Write out all of the data exactly as it appears.

* **Collected material**
..............................

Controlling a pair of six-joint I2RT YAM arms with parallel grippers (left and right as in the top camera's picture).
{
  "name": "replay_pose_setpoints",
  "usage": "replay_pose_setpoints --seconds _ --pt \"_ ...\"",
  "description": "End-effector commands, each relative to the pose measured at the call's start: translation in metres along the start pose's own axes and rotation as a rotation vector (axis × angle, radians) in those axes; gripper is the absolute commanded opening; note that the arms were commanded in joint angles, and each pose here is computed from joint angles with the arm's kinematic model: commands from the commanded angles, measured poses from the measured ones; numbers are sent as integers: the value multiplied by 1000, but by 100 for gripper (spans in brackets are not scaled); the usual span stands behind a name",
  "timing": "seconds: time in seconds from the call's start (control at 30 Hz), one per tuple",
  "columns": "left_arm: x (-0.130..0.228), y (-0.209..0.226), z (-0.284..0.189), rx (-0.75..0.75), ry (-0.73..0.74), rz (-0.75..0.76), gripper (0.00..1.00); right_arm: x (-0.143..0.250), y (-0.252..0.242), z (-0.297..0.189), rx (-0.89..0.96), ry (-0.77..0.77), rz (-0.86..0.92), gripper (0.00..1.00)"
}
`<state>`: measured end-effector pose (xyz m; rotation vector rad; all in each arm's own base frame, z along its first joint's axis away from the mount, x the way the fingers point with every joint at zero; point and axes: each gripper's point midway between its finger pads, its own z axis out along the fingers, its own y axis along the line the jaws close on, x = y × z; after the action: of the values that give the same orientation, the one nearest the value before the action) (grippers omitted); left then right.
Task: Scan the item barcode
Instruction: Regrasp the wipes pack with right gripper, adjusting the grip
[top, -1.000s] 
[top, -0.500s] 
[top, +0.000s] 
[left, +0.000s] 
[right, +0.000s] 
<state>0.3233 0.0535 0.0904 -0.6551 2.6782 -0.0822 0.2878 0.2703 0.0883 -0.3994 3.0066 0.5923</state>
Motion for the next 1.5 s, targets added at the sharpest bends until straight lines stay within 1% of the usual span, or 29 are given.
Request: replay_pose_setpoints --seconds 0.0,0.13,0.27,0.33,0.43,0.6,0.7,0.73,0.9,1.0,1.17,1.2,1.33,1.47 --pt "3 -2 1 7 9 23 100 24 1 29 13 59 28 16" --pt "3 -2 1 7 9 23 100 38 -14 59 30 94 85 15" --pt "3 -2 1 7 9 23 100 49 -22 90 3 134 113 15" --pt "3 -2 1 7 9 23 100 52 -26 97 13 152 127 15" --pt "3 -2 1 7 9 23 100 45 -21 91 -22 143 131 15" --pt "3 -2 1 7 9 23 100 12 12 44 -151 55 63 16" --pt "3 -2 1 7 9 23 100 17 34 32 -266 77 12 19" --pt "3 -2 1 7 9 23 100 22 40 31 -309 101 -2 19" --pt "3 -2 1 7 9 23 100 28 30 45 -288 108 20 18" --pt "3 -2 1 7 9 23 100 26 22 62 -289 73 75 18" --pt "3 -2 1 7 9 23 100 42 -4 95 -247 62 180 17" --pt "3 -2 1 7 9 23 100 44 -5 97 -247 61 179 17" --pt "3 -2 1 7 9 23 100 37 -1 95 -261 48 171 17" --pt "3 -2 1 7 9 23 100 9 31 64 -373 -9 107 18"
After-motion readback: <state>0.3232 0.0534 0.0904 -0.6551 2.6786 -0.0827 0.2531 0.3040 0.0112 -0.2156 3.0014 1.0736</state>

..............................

* **Response to this task**
Controlling a pair of six-joint I2RT YAM arms with parallel grippers (left and right as in the top camera's picture).
{
  "name": "replay_pose_setpoints",
  "usage": "replay_pose_setpoints --seconds _ --pt \"_ ...\"",
  "description": "End-effector commands, each relative to the pose measured at the call's start: translation in metres along the start pose's own axes and rotation as a rotation vector (axis × angle, radians) in those axes; gripper is the absolute commanded opening; note that the arms were commanded in joint angles, and each pose here is computed from joint angles with the arm's kinematic model: commands from the commanded angles, measured poses from the measured ones; numbers are sent as integers: the value multiplied by 1000, but by 100 for gripper (spans in brackets are not scaled); the usual span stands behind a name",
  "timing": "seconds: time in seconds from the call's start (control at 30 Hz), one per tuple",
  "columns": "left_arm: x (-0.130..0.228), y (-0.209..0.226), z (-0.284..0.189), rx (-0.75..0.75), ry (-0.73..0.74), rz (-0.75..0.76), gripper (0.00..1.00); right_arm: x (-0.143..0.250), y (-0.252..0.242), z (-0.297..0.189), rx (-0.89..0.96), ry (-0.77..0.77), rz (-0.86..0.92), gripper (0.00..1.00)"
}
`<state>`: measured end-effector pose (xyz m; rotation vector rad; all in each arm's own base frame, z along its first joint's axis away from the mount, x the way the fingers point with every joint at zero; point and axes: each gripper's point midway between its finger pads, its own z axis out along the fingers, its own y axis along the line the jaws close on, x = y × z; after the action: of the values that give the same orientation, the one nearest the value before the action) (grippers omitted); left then right.
Task: Scan the item barcode
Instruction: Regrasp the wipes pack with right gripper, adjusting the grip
[top, -1.000s] 
[top, -0.500s] 
[top, +0.000s] 
[left, +0.000s] 
[right, +0.000s] 
<state>0.3233 0.0535 0.0904 -0.6551 2.6782 -0.0822 0.2878 0.2703 0.0883 -0.3994 3.0066 0.5923</state>
Motion for the next 1.5 s, targets added at the sharpest bends until straight lines stay within 1% of the usual span, or 29 are given.
Request: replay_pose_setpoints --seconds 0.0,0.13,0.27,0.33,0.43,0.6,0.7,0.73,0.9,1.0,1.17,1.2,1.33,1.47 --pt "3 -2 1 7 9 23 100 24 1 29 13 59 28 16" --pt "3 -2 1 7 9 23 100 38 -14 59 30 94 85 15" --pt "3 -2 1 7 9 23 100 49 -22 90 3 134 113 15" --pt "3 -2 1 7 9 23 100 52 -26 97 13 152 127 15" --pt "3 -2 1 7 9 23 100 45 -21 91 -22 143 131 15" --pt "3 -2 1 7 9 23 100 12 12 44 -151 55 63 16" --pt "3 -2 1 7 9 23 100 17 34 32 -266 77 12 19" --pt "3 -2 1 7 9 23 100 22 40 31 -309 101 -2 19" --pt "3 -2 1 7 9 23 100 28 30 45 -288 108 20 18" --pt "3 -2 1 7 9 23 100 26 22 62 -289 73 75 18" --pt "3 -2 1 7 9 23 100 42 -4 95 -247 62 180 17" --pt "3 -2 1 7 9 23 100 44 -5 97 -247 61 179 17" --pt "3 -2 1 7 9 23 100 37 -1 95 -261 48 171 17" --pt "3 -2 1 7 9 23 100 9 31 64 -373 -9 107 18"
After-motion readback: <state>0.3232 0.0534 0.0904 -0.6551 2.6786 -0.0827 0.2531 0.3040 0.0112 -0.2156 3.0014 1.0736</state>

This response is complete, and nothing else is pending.